A Primer for Psychiatrists on Subpoenas

October 1, 2022
Ashley H. VanDercar, MD, JD.
From The Carlat Hospital Psychiatry Report
Issue Links: Editorial Information | PDF of Issue

QA2_VanDercar_Headshot_gry.jpgAshley H. VanDercar, MD, JD.

Psychiatrist, Northcoast Behavioral Healthcare, Northfield, OH.

Dr. VanDercar, expert for this educational activity, has no relevant financial relationship(s) with ineligible companies to disclose.

CHPR: Dr. VanDercar, you recently gave us helpful tips for testifying in court. Today I’d like to ask you about subpoenas. Can you give us tips about how to handle them? 

Dr. VanDercar: First, you need to know what type of subpoena you received (Editor’s note: see “Things to Consider When You Receive a Subpoena”). Typically, it’ll be either a subpoena ad testificandum (a subpoena to testify) or a subpoena duces tecum (a subpoena to provide documents). The two can come together, where you’ll be subpoenaed to testify and bring your records with you. Attorneys sometimes waive the obligation to testify if the records are sent ahead of time. Second, you need to think about how to balance any legal duties you might have for disclosure and your obligations to maintain confidentiality of protected health information (Mossman D, Current Psychiatry 2015;14(12):33–36). If you’re a clinician on an inpatient psychiatric unit, you have people who are trained to deal with this issue. Specifically, you have a hospital attorney. Whether you are at a hospital or elsewhere, you also have your malpractice carrier. Make good use of these resources. Subpoenas can be tricky. 
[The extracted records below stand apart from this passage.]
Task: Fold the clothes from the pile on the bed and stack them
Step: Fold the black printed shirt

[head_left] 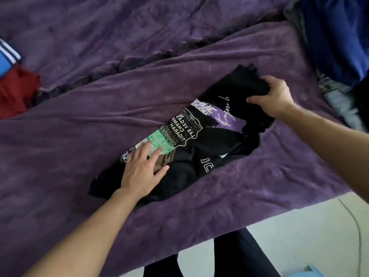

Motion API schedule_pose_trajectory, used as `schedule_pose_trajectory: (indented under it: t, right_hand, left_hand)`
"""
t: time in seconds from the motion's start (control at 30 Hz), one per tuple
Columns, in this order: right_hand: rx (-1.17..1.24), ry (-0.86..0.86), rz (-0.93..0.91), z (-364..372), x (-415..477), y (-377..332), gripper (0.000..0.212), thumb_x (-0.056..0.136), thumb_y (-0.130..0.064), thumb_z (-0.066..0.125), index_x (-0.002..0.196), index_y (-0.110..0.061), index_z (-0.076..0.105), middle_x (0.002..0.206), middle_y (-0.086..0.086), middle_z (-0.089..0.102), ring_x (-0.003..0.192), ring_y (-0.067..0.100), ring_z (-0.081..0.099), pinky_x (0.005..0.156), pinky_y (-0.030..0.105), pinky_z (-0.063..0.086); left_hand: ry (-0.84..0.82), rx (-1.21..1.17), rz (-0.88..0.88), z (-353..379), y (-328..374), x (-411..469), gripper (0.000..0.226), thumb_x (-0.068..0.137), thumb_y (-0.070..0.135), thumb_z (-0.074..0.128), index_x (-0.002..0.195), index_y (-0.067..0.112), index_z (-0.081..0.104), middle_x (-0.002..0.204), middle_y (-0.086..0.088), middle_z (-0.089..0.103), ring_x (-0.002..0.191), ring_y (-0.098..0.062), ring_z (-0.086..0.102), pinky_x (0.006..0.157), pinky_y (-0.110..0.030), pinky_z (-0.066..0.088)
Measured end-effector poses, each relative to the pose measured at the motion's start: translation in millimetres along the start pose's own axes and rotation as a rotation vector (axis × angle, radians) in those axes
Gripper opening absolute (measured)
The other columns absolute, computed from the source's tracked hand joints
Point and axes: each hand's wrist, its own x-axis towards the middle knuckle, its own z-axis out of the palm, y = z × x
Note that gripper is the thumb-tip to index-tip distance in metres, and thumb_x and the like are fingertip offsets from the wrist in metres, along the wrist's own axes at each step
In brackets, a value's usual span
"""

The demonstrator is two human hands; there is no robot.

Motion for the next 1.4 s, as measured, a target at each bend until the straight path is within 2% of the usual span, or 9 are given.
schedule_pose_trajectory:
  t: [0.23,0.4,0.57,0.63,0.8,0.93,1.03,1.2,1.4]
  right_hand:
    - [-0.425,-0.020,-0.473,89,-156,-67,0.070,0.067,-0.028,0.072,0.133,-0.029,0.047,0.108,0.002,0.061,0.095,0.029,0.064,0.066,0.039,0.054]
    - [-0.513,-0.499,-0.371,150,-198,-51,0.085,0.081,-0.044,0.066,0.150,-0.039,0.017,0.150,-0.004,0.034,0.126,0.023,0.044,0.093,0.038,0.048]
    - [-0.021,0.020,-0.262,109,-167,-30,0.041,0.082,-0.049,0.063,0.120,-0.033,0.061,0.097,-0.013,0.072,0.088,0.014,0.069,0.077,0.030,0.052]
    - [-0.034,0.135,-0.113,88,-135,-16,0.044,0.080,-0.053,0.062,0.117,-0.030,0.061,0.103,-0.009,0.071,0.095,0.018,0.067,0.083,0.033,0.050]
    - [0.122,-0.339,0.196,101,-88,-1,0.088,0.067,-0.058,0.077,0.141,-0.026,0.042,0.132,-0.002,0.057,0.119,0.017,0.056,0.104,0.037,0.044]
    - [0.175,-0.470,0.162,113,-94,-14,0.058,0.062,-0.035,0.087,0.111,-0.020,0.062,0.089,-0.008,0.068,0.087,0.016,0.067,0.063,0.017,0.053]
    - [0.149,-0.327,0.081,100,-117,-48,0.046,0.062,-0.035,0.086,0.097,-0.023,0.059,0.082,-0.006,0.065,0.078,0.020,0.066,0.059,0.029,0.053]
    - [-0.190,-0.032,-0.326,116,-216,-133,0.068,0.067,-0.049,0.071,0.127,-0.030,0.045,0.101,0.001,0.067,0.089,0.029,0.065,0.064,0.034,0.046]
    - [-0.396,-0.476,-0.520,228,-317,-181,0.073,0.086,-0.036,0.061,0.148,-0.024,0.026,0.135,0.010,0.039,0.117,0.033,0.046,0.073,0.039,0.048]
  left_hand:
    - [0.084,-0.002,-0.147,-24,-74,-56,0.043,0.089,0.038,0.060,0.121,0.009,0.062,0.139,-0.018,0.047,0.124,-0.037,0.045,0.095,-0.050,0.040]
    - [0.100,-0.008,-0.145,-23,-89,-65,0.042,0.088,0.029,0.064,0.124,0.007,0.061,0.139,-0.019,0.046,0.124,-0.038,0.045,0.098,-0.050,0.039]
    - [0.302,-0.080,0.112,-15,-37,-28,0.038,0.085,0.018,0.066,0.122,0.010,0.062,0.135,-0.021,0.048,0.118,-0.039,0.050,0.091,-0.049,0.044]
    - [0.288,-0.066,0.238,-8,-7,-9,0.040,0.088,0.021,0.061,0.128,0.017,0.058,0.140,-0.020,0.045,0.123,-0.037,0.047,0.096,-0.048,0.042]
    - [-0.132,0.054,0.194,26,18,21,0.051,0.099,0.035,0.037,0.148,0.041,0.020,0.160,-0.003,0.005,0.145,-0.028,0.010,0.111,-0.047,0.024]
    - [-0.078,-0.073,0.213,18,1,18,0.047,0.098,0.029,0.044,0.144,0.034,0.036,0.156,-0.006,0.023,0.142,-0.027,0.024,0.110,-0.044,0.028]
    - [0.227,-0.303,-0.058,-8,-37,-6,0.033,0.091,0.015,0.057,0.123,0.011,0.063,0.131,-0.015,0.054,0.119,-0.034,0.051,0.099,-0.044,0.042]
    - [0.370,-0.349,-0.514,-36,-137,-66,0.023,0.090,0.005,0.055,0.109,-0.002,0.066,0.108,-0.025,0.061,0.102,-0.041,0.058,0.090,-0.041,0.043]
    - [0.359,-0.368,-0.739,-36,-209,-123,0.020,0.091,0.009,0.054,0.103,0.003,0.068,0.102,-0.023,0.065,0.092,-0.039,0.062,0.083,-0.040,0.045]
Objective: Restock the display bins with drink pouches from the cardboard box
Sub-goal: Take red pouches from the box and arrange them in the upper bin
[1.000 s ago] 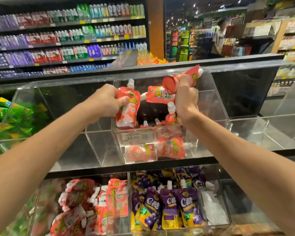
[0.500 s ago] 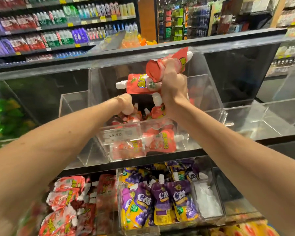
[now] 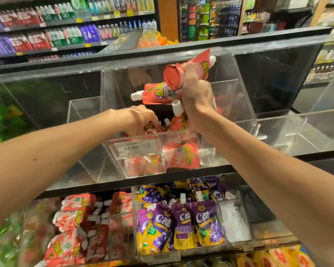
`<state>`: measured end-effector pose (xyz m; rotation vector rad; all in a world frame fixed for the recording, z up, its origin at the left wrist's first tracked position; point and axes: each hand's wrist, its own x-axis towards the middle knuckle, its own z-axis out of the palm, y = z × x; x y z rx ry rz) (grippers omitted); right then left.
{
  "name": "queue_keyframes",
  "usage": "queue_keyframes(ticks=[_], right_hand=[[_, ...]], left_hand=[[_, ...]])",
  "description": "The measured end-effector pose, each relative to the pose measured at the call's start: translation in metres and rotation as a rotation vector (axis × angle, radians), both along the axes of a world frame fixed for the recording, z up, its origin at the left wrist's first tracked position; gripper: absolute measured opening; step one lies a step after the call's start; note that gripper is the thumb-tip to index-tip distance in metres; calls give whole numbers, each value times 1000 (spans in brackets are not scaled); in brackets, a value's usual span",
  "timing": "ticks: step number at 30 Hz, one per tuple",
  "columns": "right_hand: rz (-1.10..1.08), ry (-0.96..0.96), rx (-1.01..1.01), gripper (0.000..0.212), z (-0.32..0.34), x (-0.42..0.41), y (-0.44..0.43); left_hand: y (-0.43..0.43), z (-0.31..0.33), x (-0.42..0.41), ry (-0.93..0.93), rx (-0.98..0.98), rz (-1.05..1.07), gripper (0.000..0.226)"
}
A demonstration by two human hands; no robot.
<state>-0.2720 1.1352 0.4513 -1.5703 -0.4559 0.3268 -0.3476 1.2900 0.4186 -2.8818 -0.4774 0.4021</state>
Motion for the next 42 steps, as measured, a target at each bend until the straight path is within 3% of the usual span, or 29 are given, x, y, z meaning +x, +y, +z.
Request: queue_keyframes(ticks=[5,7,9,12,14,16,18,21,25,28,31,36,39,42], right_hand=[[1,20,-48,39,5,-2,-4],[-11,45,-38,49,7,-4,-8],[-17,72,-65,55,10,-8,-11],[-34,198,-38,64,15,-10,-8],[-63,315,37,65,20,-13,-5],[-84,377,77,61,24,-15,-2],[-89,427,138,58,27,-16,0],[-92,417,135,58,25,-13,1],[-160,67,31,49,19,-6,-2],[-197,-255,40,41,16,0,-4],[-222,-455,-3,43,11,7,-5],[-318,-888,42,40,15,16,-24],[-225,-974,56,35,18,21,-38],[-116,-945,42,30,9,29,-51]], left_hand=[[0,-2,-3,-43,-28,53,44],[-5,8,-8,-52,-88,69,51],[-16,27,-19,-185,-416,113,57],[-38,44,-38,-265,-1090,139,62],[-44,39,-43,-334,-1285,139,56],[-47,34,-42,-412,-1332,141,57],[-50,31,-41,-418,-1296,124,60],[-54,25,-34,-555,-1086,108,33],[-45,16,-27,-641,-915,130,13],[-42,16,-20,-584,-825,213,11],[-39,16,-3,-531,-819,307,10],[-28,10,32,-600,-850,490,36],[-27,7,56,-610,-828,550,29],[-27,-5,73,-523,-583,556,32]])
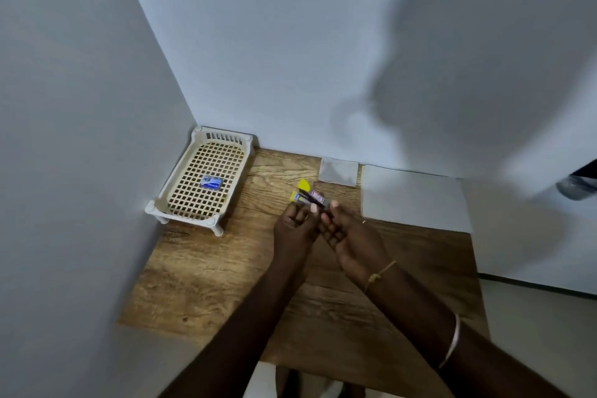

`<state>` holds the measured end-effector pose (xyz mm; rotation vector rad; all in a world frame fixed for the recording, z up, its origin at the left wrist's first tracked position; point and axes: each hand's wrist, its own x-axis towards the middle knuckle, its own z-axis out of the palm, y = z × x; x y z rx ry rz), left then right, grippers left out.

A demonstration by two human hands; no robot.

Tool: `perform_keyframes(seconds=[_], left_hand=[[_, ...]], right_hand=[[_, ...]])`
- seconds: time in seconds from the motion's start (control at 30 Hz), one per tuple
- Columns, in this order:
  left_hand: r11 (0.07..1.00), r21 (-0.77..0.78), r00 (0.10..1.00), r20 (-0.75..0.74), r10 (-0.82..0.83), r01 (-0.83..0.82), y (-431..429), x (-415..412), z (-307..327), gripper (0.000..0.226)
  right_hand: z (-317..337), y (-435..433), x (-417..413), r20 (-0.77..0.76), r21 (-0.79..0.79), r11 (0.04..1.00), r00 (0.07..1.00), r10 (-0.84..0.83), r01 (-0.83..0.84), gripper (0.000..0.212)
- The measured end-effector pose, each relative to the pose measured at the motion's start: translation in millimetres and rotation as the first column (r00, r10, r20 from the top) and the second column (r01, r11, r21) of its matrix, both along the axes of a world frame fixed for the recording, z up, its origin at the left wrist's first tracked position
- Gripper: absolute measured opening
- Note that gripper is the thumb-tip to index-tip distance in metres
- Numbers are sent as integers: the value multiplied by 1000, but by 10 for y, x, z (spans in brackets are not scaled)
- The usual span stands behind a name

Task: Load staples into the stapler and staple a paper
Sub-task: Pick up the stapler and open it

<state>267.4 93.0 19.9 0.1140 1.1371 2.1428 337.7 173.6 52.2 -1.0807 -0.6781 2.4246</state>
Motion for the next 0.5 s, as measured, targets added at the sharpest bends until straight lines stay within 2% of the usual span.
perform_keyframes(seconds=[0.07, 0.13, 0.2, 0.27, 0.33, 0.4, 0.43, 0.5], left_hand=[[1000, 10, 999, 29, 22, -23, 46, 85, 58, 32], [999, -8, 999, 29, 38, -38, 69, 132, 138, 31], [999, -18, 998, 56, 41, -40, 94, 153, 213, 30], [999, -31, 995, 89, 43, -40, 127, 148, 271, 28], [997, -64, 996, 82, 38, -33, 159, 128, 320, 18], [995, -99, 998, 56, 32, -27, 178, 110, 374, 11], [993, -114, 999, 42, 30, -26, 182, 101, 401, 10], [991, -133, 1000, 4, 23, -22, 196, 85, 434, 9]], right_hand=[[1, -44, 98, -27, 7, 1000, 1000, 12, -12, 19], [11, -52, 174, -4, 63, 998, 1000, 17, -17, 29], [32, -32, 224, 61, 217, 976, 998, 20, -32, 28], [77, 4, 257, 165, 495, 866, 986, -10, -74, 21], [129, 51, 263, 234, 726, 674, 971, -51, -140, 20], [189, 111, 244, 287, 826, 529, 953, -94, -196, 26], [223, 145, 228, 299, 851, 480, 948, -107, -214, 27], [297, 196, 170, 280, 877, 428, 956, -82, -220, 17]])
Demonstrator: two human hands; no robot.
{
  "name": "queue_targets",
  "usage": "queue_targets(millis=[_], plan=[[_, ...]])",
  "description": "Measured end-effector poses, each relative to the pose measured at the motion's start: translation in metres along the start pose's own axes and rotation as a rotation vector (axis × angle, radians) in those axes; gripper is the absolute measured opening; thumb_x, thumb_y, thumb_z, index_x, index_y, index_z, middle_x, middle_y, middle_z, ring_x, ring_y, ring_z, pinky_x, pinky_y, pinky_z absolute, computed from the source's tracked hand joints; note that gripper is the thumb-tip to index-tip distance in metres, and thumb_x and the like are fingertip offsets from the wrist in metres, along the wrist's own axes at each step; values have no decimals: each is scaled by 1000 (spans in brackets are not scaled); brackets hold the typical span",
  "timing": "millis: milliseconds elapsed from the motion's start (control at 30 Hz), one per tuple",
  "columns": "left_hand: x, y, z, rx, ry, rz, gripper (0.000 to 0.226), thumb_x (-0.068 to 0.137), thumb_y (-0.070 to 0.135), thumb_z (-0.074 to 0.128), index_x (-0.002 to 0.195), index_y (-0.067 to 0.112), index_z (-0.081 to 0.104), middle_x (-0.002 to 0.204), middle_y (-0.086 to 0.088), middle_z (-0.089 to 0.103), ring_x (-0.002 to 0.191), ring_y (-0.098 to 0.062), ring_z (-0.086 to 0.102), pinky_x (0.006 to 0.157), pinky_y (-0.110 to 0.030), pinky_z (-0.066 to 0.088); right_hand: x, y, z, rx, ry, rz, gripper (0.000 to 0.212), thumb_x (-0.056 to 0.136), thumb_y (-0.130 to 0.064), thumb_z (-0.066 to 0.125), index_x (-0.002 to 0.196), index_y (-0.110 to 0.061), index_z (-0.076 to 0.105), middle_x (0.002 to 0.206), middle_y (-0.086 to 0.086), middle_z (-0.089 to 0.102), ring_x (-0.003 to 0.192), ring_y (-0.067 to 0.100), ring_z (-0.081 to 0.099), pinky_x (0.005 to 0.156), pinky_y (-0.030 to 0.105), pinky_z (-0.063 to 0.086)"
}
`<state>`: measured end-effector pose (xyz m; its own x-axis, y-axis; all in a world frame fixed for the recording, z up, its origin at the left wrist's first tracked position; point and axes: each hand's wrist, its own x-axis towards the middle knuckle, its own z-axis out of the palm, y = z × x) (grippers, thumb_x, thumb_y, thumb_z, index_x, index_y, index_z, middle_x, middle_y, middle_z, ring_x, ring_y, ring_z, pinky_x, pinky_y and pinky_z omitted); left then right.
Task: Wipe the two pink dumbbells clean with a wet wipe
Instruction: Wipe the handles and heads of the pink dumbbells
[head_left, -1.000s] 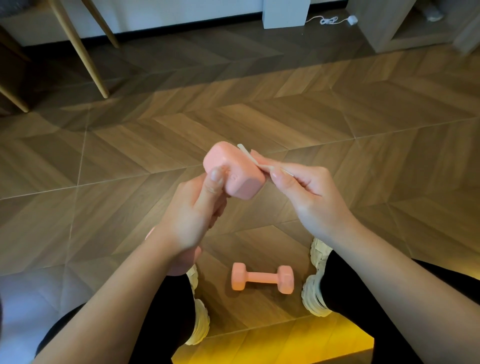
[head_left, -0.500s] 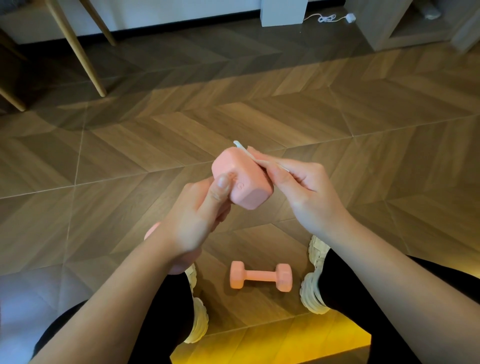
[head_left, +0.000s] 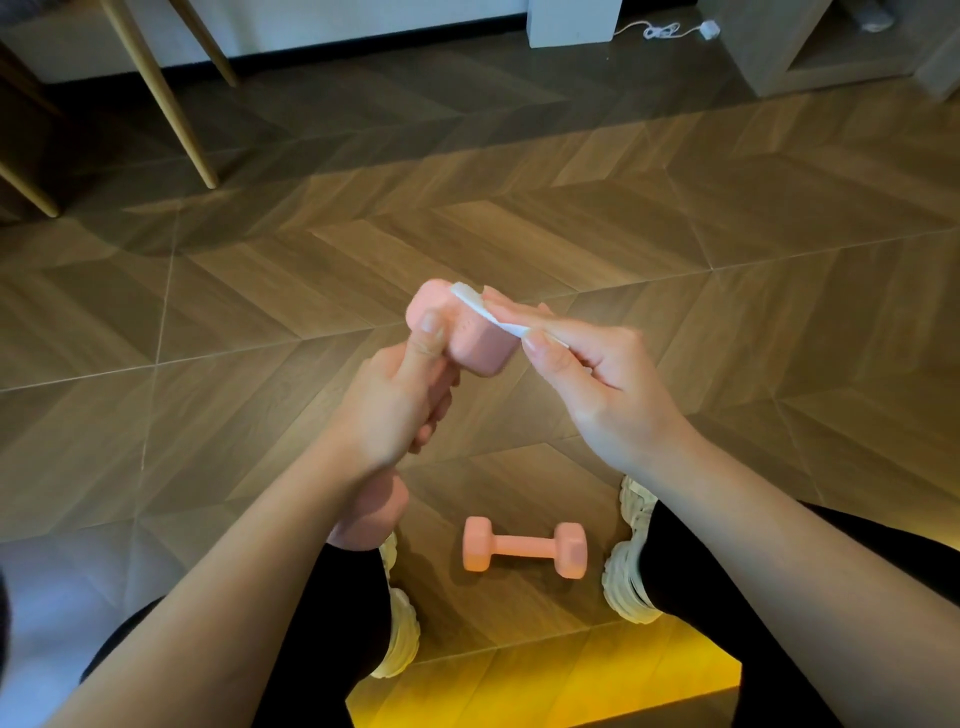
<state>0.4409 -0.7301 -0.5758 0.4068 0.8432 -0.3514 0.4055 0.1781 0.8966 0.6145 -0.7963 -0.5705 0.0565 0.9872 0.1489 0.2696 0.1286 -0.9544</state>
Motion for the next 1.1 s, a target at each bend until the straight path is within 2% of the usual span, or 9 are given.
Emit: queue_targets(millis=[67,167,200,300,367,467,567,900,1100], plan=[[1,0,-4,-24,24,-3,90,78,86,25,81,4,61,54,1,43,47,-14,36,48,-26,28,0,0,0,-26,15,-3,33,102,-14,43,132,-14,56,137,-4,58,131,4,50,117,41,32],[-1,4,-7,-41,44,47,75,84,79,26,66,11,50,56,-3,41,47,-12,34,46,-24,29,0,3,0,-29,31,13,32,102,-16,43,130,-16,57,115,-25,65,104,-12,60,95,16,45],[-3,6,-7,-57,40,79,71,84,78,28,64,11,45,57,-6,39,47,-11,34,45,-22,28,0,5,-1,-15,38,24,33,102,-17,43,130,-13,59,118,-22,65,104,-12,60,92,14,45],[-6,7,-5,-99,-5,185,66,82,74,32,59,12,36,56,-11,30,47,-11,30,45,-24,24,4,8,-1,66,33,51,35,102,-16,43,129,-2,62,136,4,60,132,8,51,111,35,41],[-9,5,-4,-112,-52,226,58,84,69,34,53,19,35,52,-5,28,49,-13,27,46,-27,22,7,7,-1,124,37,64,35,101,-15,44,126,0,63,137,8,59,135,13,49,114,41,38],[-9,0,-4,-104,-132,240,51,88,66,38,55,28,40,50,12,30,52,-14,25,49,-32,20,6,5,0,156,49,59,33,100,-15,45,125,-3,64,135,6,60,132,11,51,112,34,39],[-8,-5,-4,55,-142,261,53,88,73,37,57,32,46,49,13,38,52,-10,31,54,-33,24,3,5,0,172,28,55,33,100,-13,45,128,-1,60,136,6,58,133,10,51,111,29,39],[-4,5,-9,17,44,154,61,79,76,31,48,28,49,48,8,42,44,-11,36,44,-22,30,-8,10,-1,60,8,14,34,103,-13,43,132,-5,57,139,2,57,135,10,48,117,45,33],[-9,0,-5,-74,-94,249,52,87,71,41,54,32,47,48,12,36,50,-8,30,48,-25,26,-1,8,2,163,64,123,35,100,-17,46,127,-2,61,138,11,58,134,16,50,113,46,39]])
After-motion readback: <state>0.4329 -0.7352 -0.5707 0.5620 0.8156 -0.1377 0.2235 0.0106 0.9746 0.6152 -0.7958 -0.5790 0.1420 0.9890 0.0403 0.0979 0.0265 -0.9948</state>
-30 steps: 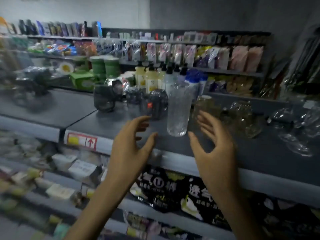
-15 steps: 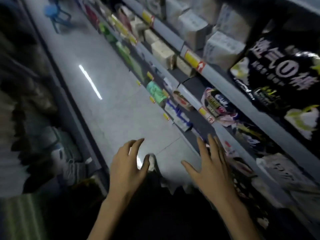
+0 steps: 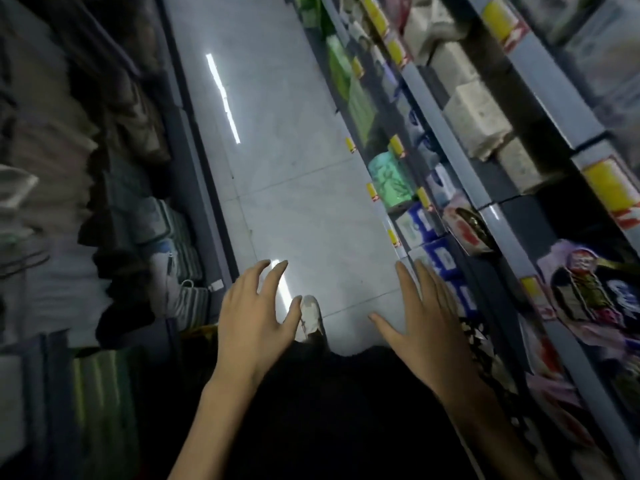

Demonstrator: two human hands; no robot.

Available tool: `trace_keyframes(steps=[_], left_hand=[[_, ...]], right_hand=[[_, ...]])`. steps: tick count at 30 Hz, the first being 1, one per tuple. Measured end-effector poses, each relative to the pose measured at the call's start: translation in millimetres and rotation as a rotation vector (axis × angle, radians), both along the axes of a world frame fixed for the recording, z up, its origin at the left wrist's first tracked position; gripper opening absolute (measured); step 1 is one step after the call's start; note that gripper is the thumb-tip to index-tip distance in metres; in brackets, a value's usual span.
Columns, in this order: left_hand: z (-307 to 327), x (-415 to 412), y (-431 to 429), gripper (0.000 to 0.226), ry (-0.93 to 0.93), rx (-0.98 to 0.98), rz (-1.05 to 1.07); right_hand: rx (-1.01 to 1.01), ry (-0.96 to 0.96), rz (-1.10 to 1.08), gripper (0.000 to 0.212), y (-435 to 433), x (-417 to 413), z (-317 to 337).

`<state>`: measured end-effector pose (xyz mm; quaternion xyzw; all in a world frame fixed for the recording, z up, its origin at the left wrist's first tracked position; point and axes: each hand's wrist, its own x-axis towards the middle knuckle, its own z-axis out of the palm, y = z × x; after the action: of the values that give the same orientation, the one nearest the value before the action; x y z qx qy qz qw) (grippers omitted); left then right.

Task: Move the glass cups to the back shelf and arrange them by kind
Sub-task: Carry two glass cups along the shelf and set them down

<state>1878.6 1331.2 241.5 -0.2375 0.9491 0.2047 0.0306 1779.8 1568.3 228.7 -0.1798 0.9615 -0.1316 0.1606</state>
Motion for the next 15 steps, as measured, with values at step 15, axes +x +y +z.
trace_keyframes(steps=[15], left_hand=[[-7.9,-190.8,-204.2,0.054,0.02,-0.035,-0.015]], right_hand=[[-0.062,-0.007,0.051,0.088,-202.7,-197.9,0.7]])
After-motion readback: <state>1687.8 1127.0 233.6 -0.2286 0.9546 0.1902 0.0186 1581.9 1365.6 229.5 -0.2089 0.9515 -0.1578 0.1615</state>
CHPR: Why are they tricky? 

Dr. VanDercar: If you aren’t familiar with dealing with them, it’s easy to make a mistake. When you receive a subpoena, ask yourself: Why did I get this? Often, physicians’ minds go to the thought that they might be getting a subpoena because of an impending lawsuit—for instance, there might already be a malpractice lawsuit and the attorneys are considering adding the physician as a co-defendant. But you might just be getting a subpoena because one of your patients is filing for disability, or they might be suing a third party for psychological damages and they want your records to substantiate their claim. Next, determine if the subpoena is valid. It might be from an attorney who is overreaching, either because they are asking you to appear in a jurisdiction you don’t have to go to or because they are requesting things they can’t ask for. If an attorney is issuing the subpoena, seeking your records, they are primarily concerned with obtaining the documents. You, however, need to be concerned with whether you can legally release the records without violating your legal duties to protect patient confidentiality. 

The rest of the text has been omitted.